DIRECTIONS >>
Every entry below should be printed exactly.

SUPPLIED MATERIAL >>
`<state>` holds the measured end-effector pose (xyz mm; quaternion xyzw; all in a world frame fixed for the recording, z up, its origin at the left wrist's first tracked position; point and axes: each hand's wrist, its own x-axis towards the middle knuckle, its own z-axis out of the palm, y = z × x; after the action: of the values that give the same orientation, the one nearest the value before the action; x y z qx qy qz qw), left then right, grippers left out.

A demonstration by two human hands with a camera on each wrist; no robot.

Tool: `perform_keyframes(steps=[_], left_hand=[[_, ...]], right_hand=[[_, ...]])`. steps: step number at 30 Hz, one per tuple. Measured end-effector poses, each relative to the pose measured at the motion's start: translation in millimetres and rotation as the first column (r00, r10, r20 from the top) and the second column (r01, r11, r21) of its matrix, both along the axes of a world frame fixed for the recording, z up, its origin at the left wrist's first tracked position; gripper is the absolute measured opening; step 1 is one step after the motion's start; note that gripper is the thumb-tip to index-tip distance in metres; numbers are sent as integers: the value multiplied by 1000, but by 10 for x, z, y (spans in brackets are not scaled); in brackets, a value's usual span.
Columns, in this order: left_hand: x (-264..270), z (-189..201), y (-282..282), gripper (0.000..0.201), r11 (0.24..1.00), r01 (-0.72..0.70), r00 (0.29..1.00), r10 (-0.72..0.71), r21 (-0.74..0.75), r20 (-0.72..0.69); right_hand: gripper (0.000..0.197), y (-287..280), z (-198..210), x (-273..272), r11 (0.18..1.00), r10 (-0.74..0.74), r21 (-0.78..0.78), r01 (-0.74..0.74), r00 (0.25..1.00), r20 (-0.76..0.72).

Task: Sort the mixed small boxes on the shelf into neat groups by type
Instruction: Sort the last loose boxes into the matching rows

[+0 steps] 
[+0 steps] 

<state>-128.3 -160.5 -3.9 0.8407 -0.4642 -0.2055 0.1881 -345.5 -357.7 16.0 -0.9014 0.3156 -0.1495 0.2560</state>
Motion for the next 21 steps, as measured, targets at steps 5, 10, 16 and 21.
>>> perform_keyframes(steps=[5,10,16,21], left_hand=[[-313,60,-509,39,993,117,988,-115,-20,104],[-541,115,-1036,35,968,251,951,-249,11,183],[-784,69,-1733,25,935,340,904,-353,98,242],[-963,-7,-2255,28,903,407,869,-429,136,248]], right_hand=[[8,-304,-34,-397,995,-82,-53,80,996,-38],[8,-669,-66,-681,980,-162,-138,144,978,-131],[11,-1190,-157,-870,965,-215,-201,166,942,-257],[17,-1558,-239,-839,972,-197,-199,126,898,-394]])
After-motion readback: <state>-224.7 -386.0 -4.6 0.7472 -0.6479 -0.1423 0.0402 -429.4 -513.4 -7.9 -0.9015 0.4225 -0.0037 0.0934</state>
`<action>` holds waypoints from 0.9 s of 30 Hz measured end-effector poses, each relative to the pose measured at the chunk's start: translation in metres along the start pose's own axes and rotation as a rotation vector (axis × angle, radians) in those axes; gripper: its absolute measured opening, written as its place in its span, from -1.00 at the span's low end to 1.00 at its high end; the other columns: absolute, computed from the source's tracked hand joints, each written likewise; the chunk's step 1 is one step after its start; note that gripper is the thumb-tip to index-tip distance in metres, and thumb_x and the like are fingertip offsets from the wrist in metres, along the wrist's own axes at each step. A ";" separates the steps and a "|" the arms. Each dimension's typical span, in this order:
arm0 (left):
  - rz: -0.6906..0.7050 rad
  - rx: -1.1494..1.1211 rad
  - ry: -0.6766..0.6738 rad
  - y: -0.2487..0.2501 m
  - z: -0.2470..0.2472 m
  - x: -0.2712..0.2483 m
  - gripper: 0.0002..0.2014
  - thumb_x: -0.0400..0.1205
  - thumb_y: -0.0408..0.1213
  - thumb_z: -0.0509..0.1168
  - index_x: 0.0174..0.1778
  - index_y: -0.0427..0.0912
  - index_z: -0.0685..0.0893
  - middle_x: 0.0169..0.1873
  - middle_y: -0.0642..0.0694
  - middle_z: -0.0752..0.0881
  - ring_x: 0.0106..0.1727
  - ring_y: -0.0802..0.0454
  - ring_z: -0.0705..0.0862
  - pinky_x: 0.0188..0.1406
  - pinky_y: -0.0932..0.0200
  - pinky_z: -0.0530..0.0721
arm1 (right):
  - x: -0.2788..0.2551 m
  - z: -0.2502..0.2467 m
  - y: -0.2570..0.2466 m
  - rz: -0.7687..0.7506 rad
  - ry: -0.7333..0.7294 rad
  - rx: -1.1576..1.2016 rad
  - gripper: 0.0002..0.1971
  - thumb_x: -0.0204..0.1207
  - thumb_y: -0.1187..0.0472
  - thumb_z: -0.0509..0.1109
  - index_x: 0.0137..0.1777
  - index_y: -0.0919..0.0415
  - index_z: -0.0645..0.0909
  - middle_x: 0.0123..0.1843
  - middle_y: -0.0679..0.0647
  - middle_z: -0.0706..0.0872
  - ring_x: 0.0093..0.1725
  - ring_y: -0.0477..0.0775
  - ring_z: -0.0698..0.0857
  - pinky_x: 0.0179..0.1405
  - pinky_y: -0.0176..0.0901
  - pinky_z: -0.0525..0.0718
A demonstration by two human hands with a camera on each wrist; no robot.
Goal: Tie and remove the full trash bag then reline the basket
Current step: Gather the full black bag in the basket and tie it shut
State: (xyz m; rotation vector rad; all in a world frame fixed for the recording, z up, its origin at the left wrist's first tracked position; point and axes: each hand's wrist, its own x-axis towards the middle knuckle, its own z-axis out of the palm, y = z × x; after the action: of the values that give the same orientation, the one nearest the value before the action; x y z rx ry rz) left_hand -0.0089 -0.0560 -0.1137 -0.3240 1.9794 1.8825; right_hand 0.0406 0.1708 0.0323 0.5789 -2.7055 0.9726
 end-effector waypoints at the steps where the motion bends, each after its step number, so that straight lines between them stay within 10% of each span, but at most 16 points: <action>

TASK ANSWER >>
`<state>` holds the measured end-effector pose (xyz mm; quaternion xyzw; all in a world frame fixed for the recording, z up, its origin at the left wrist's first tracked position; point and axes: each hand's wrist, its own x-axis towards the middle knuckle, its own z-axis out of the palm, y = z × x; after the action: of the values that give the same orientation, the one nearest the value before the action; x y z qx qy qz qw), left then right, grippers left out.

A demonstration by two human hands with a camera on each wrist; no robot.

Tool: `perform_keyframes(steps=[_], left_hand=[[_, ...]], right_hand=[[_, ...]])`. steps: step number at 30 Hz, one per tuple. Measured end-effector poses, each relative to the pose measured at the motion's start: translation in millimetres and rotation as the first column (r00, r10, r20 from the top) and the second column (r01, r11, r21) of its matrix, both along the axes of a world frame fixed for the recording, z up, its origin at the left wrist's first tracked position; gripper is the absolute measured opening; step 1 is one step after the motion's start; note that gripper is the thumb-tip to index-tip distance in metres; numbers are sent as integers: the value multiplied by 1000, but by 10 for x, z, y (spans in brackets are not scaled); in brackets, a value's usual span.
Columns, in this order: left_hand: x (-264..270), z (-189..201), y (-282..282), gripper (0.000..0.201), r11 (0.24..1.00), r01 (-0.72..0.70), r00 (0.29..1.00), r10 (-0.72..0.71), r21 (-0.74..0.75), r20 (-0.72..0.69); right_hand: gripper (0.000..0.197), y (-287..280), z (-198..210), x (-273..272), r11 (0.18..1.00), r10 (-0.74..0.74), r21 (-0.78..0.78), r01 (-0.74..0.74), r00 (0.25..1.00), r20 (-0.76..0.72).

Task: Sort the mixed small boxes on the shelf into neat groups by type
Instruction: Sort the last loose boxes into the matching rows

[+0 steps] 
[+0 steps] 

<state>-128.3 -160.5 -3.9 0.8407 -0.4642 -0.2055 0.1881 -345.5 -357.7 16.0 -0.9014 0.3156 -0.1495 0.2560</state>
Motion for the next 21 steps, as measured, targets at steps 5, 10, 16 and 21.
>>> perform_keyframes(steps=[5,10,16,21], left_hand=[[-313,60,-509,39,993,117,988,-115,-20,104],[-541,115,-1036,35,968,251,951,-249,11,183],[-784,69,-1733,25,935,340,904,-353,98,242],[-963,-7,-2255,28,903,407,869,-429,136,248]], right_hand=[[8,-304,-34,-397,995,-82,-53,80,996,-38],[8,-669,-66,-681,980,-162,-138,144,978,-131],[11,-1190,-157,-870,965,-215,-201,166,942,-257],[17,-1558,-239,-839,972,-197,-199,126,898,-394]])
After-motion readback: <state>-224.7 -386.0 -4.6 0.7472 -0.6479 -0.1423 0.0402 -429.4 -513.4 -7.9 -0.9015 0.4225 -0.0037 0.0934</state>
`<action>` holds waypoints from 0.9 s of 30 Hz measured end-effector poses, each relative to the pose measured at the chunk's start: translation in metres along the start pose's own axes and rotation as a rotation vector (axis × angle, radians) in those axes; gripper: its absolute measured opening, written as its place in its span, from -1.00 at the span's low end to 1.00 at its high end; the other columns: absolute, computed from the source's tracked hand joints, each written likewise; the chunk's step 1 is one step after its start; note that gripper is the thumb-tip to index-tip distance in metres, and thumb_x and the like are fingertip offsets from the wrist in metres, along the wrist's own axes at each step. A ";" separates the steps and a "|" the arms. Each dimension's typical span, in this order:
arm0 (left):
  - rz: -0.6906..0.7050 rad
  - rx: -1.1494..1.1211 rad
  - ry: -0.6766..0.6738 rad
  - y: -0.2487..0.2501 m
  - z: -0.2470..0.2472 m
  - x: -0.2712..0.2483 m
  - gripper: 0.0002..0.2014
  - thumb_x: -0.0400..0.1205
  - thumb_y: -0.0408..0.1213
  - thumb_z: -0.0509..0.1168
  - index_x: 0.0174..0.1778
  - index_y: -0.0427..0.0912
  - index_z: -0.0685..0.0893
  - middle_x: 0.0169..0.1873
  - middle_y: -0.0642..0.0694
  - middle_z: -0.0752..0.0881
  - ring_x: 0.0106..0.1727
  - ring_y: -0.0802..0.0454
  - ring_z: -0.0705..0.0862
  - pinky_x: 0.0188..0.1406
  - pinky_y: -0.0932..0.0200
  - pinky_z: -0.0530..0.0721
arm1 (right):
  - x: -0.2788..0.2551 m
  - z: -0.2502..0.2467 m
  - y: -0.2570..0.2466 m
  - rz: -0.7687..0.7506 rad
  - ry: -0.7333..0.7294 rad
  - rx: -1.1576..1.2016 rad
  - gripper: 0.0002..0.1971
  - thumb_x: -0.0204..0.1207
  - thumb_y: -0.1187..0.0472
  - thumb_z: -0.0509..0.1109
  - index_x: 0.0137..0.1777
  - index_y: -0.0919..0.0415
  - index_z: -0.0645..0.0909
  - middle_x: 0.0123..0.1843
  - middle_y: -0.0679..0.0647
  - middle_z: -0.0706..0.0872
  - ring_x: 0.0093..0.1725
  - ring_y: -0.0477..0.0775
  - ring_z: -0.0698..0.0857
  - pinky_x: 0.0179..0.1405
  - pinky_y: -0.0176..0.0901
  - pinky_z: -0.0525..0.0718
A demonstration by two human hands with a camera on each wrist; no robot.
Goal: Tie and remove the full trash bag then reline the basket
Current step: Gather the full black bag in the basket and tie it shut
State: (xyz m; rotation vector rad; all in a world frame fixed for the recording, z up, its origin at the left wrist's first tracked position; point and axes: each hand's wrist, its own x-axis towards the middle knuckle, its own z-axis out of the palm, y = z × x; after the action: of the values that give the same orientation, the one nearest the value before the action; x y z rx ry rz) left_hand -0.0089 -0.0560 -0.1137 -0.3240 1.9794 1.8825; right_hand 0.0406 0.1708 0.0323 0.5789 -2.7055 0.9726
 end-effector waypoints at the steps where the motion bends, each after its step number, so that straight lines between them stay within 10% of each span, but at most 16 points: <action>

There is no more to this exercise.